Wpis z mikrobloga

#lwow #ukraina #turystyka #lwowfaq

Ponieważ wielokrotnie powtarza się pytanie o Lwów postanowiłem napisać krótki opis co i jak. Jeżeli chcecie proszę rozszerzać go we swoim zakresie:

Zanim wybierzesz się do Lwowa to warto zapoznać się z jego przeszłością chociaż trochę zanim wyjdziesz z domu. No chyba że interesuje ciebie jedynie tanie chlanie. Warto w tym wypadku sięgnąć do przewodników albo do wiki https://pl.wikipedia.org/wiki/Lw%C3%B3w lub http://www.lwow.home.pl/

Cenne informacje turystyczne także na

http://wikitravel.org/en/Lviv

Papierki

1. Paszport !!!!
2. Ubezpieczenie medyczne, możesz kupić przez neta (wymagane ale nikt tego nie sprawdza). Karta europejska tam nie obowiązuje
3. Jeżeli zamierzasz jechać samochodem MUSISZ mieć zieloną kartę

Kasa

Z kasa robimy tak.

Wersja 1 – W Polsce wymieniasz 100 PLN na rozruch
Wersja 2 – 100 PLN wymieniasz zaraz po przejściu kordonu, wymiana 24 – h

Potem jak jesteś na miejscu wymieniasz w bankach lub kantorach lepszy masz przelicznik jak na granicy. Oczywiście PLN na UAH, jeżeli mieszkasz poza Polska to wymieniasz swoje funty czy euro na UHA. Wymieniamy zazwyczaj tak po 200 – 250 PLN to wystarczy tobie żeby dobrze się bawić na jakieś, a nawet super dobrze przez 2 – 3 dni. Jak sobie wymieniasz 400 i więcej to potem nie będziesz miał co z kasa zrobić. Jak nie biedzisz wiedział co z nią począć to już lepiej wrzuć do skrzynki w katedrze łacińskiej.

Paliwo

No generalnie sprawa z zakupem paliwa trochę przypomina wróżenie z fusów ale od początku. Jak możesz to tankuj jedynie na stacjach sieciowych. Ponieważ chrzczenie paliwa jest dość powszechne więc na sieciówce będzie dużo pewniej. Więc jak już jesteśmy na miejscu to wróżymy ile nam paliwa potrzeba i z tą wieścią udajemy się do Pana na stacji. Tak więc podajemy Panu ile chcemy kupić, płacimy i idziemy do dystrybutora. Tankujemy i to by było na tyle.

Kart płatnicze

Nasze karty są akceptowane w bankomatach. Problematyczne pozostaje to jaki w nich jest przelicznik no ale to wersja że tak powiem bardzo rezerwowa. Przelicznik jest bardzo nie korzystny. Następnym problemem jest to że wszelakiej maści oszuści wstawiają skanery do bankomatów. Więc jak masz już skorzystać z tego typu usługi staraj się aby maszyna albo stała w miejscu bardziej jak publicznym albo w siedzibie banku. Wszelkie nieprawidłowości zgłaszaj do banku i Policję. Generalnie staraj się aby wystarczyło tobie gotówki jaką przytargałeś z Polski.

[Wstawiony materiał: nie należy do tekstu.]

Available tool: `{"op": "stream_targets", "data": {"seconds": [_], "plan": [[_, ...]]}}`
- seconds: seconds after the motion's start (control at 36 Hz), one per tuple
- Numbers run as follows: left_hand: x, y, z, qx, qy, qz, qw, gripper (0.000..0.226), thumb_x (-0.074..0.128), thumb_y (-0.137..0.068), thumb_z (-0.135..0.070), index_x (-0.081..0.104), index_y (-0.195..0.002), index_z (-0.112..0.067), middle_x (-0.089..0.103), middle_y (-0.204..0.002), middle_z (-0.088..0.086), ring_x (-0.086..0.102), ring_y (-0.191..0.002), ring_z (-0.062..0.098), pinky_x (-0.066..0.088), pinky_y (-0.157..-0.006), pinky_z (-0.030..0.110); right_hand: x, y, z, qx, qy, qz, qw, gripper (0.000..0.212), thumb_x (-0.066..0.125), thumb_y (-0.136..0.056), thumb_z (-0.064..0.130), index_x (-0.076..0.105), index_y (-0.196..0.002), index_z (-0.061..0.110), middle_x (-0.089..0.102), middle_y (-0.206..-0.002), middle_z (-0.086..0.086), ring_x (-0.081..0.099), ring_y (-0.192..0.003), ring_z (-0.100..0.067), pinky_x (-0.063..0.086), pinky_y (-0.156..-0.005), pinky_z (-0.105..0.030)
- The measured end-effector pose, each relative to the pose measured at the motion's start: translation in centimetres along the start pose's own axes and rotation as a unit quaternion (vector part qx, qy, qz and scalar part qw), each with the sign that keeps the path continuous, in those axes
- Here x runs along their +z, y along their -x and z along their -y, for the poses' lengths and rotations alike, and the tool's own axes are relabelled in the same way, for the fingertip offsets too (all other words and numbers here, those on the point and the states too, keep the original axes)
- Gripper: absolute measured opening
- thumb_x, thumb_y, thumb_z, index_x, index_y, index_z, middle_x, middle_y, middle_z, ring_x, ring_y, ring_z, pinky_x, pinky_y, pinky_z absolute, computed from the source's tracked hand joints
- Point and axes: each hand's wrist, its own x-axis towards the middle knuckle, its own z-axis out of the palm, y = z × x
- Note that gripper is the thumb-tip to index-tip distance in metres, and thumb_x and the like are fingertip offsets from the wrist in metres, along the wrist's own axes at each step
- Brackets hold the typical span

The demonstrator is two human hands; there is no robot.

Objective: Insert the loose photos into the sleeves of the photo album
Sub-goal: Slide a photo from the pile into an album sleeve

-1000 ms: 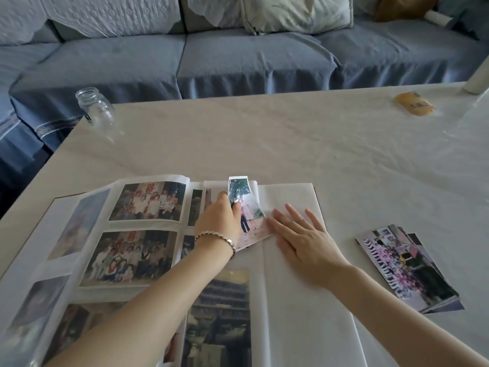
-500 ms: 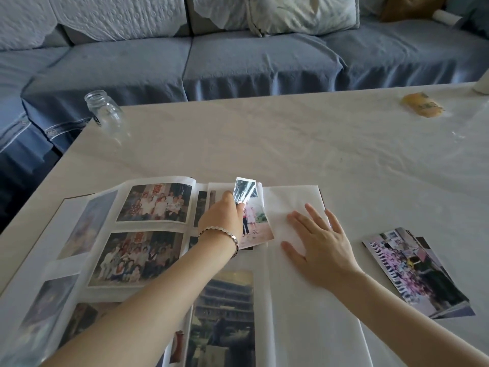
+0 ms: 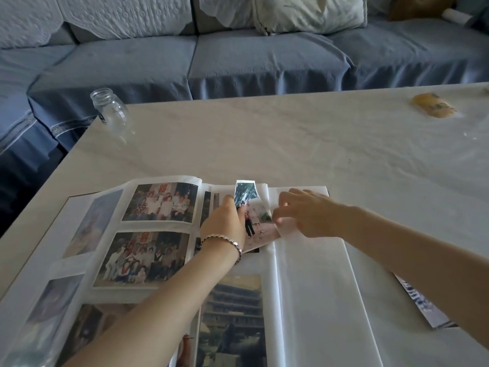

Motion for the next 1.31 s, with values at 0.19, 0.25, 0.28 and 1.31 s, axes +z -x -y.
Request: {"op": "stream_targets", "data": {"seconds": [0.19,0.25,0.28,1.31], "plan": [[0.1,0.1,0.2,0.008,-0.003,-0.009,1.000,0.030,0.032,-0.102,-0.035,0.044,-0.109,-0.008,0.041,-0.071,-0.003,0.045,-0.069,0.020,0.036,-0.060,0.030,0.8,-0.3,-0.4,-0.098,0.027,-0.098,0.990,0.051,0.079,-0.036,-0.002,0.064,-0.073,0.029,0.061,-0.086,0.000,0.062,-0.071,-0.024,0.051,-0.057,-0.028],[0.2,0.0,0.3,0.008,0.002,-0.007,1.000,0.030,0.033,-0.102,-0.035,0.044,-0.108,-0.007,0.039,-0.068,-0.004,0.045,-0.069,0.020,0.035,-0.060,0.030,0.7,-0.5,-0.5,-0.120,0.040,-0.106,0.986,0.044,0.083,-0.038,0.001,0.065,-0.067,0.029,0.063,-0.087,0.000,0.064,-0.073,-0.025,0.054,-0.056,-0.030],[0.2,0.0,0.3,0.008,0.005,-0.006,1.000,0.030,0.033,-0.101,-0.035,0.044,-0.108,-0.007,0.038,-0.067,-0.004,0.045,-0.069,0.020,0.035,-0.060,0.030,0.7,-0.5,-0.6,-0.126,0.044,-0.106,0.985,0.042,0.084,-0.039,0.002,0.064,-0.065,0.028,0.064,-0.088,0.000,0.064,-0.075,-0.026,0.055,-0.056,-0.031],[-0.4,-1.0,-0.2,0.014,0.109,0.024,0.994,0.023,0.041,-0.099,-0.035,0.042,-0.091,-0.013,0.047,-0.076,-0.001,0.050,-0.076,0.022,0.039,-0.067,0.030,-3.6,-1.9,0.6,-0.054,0.091,0.127,0.986,0.021,0.052,-0.076,0.012,0.050,-0.091,0.027,0.047,-0.086,0.013,0.034,-0.108,-0.015,0.023,-0.083,-0.021]]}}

Kartami także można płacić bez problemu w sklepach i restauracjach. Tylko pozostaje problem przelicznika oraz opłaty transakcyjnej. Wniosek nie opłaca się wcale.

Telefon komórkowy

Po przekroczeniu granicy dostaje się sms-a z wiadomością co ile kosztuje. Mnie uprzejmie poinformowano, że 1,6 Euro za minutę rozmowy i jedyne 65 centów za sms-a. Jak chcesz to płać. Rachunek równa się zawal. Dlatego kupujesz sobie karetę w http://www.kyivstar.ua/en/kr-620/mm/ (moja ulubiona siec) i tankujesz sobie ze 80 UHA. Doładowanie jest w automatach albo w kioskach. Obsługa automatów bajecznie prosta. To wszystko nie zadziała jak masz simblocka na telefonie.
Poszukaj sobie starej Nokii w domu odblokuj i będziesz miał idealny telefon na wyprawę.

Medycyna

Masz wypadek nie czekaj bierz taksówkę leć do Polski. Byłem w Ukraińskim szpitalu, generalnie pomogli nie powiem. Ale jak Pani robiła mi zastrzyk (dostałem w pupcię) to naprawdę zastanawiałem się czy jednak jestem w sterylnym miejscu. Potem robiłem sobie testy na HCV, ufff jestem ujemny.
Zawsze myj ręce przed i po jedzeniu !!! jak wyjdziesz z klopa to dodatkowo przetrzyj sobie ręce żelem odkażających (do kupienia w polskiej aptece, dostępny w małych tubkach). Zabierz ze sobą probiotyk, przy pierwszych objawach gorączki, wymiotów lub biegunki jedz go. Może być czysto ale inna jest tam flora bakteryjna. Więc możesz mieć pobyt w kiblu a nie na starówce.


Internet

Jak masz kartę telefoniczną ukraińską to masz także i transfer danych. Więc możesz jechać z telefonu. Net generalnie jest wszędzie gdzie są turyści więc w restauracji, hotelu połączysz się bez problemu. Jakość spoko bardziej jak zadowalająca.

Czym jechać

Jeżeli wybrałeś samochód to spoko, nie kradną ich tam na polskich blachach, ale kradną same blachy. Jak Ci je ukradną to olej sprawę, zażądają od Ciebie okupu, tylko jedź jak niby nic na granice spokojnie cie przepuszczą. Możesz wziąć zaświadczenie z Policji o tym że Ci je zajumali.
Generalnie będziesz czekała na granicy ile sam nie wiem to zależy od wielu rzeczy. Tutaj masz sprawdzenie on-line co i jak.

https://granica.gov.pl/

Wiecej jezeli jedziesz samochodem znajdziesz tutaj:

http://roadtripbus.pl/samochodem-na-ukraine/

Jak nie samochód to autobus. UWAGA !!! Zawsze zamawiaj bilety do Lwowa wcześniej nawet miesiąc bo miejsc może nie być wiele. Korzystam zazwyczaj z tej stronki https://www.busradar.pl/.
Jadąc autobusem możesz się spodziewać że będziesz czekał. Cena około 10 – 15 euro.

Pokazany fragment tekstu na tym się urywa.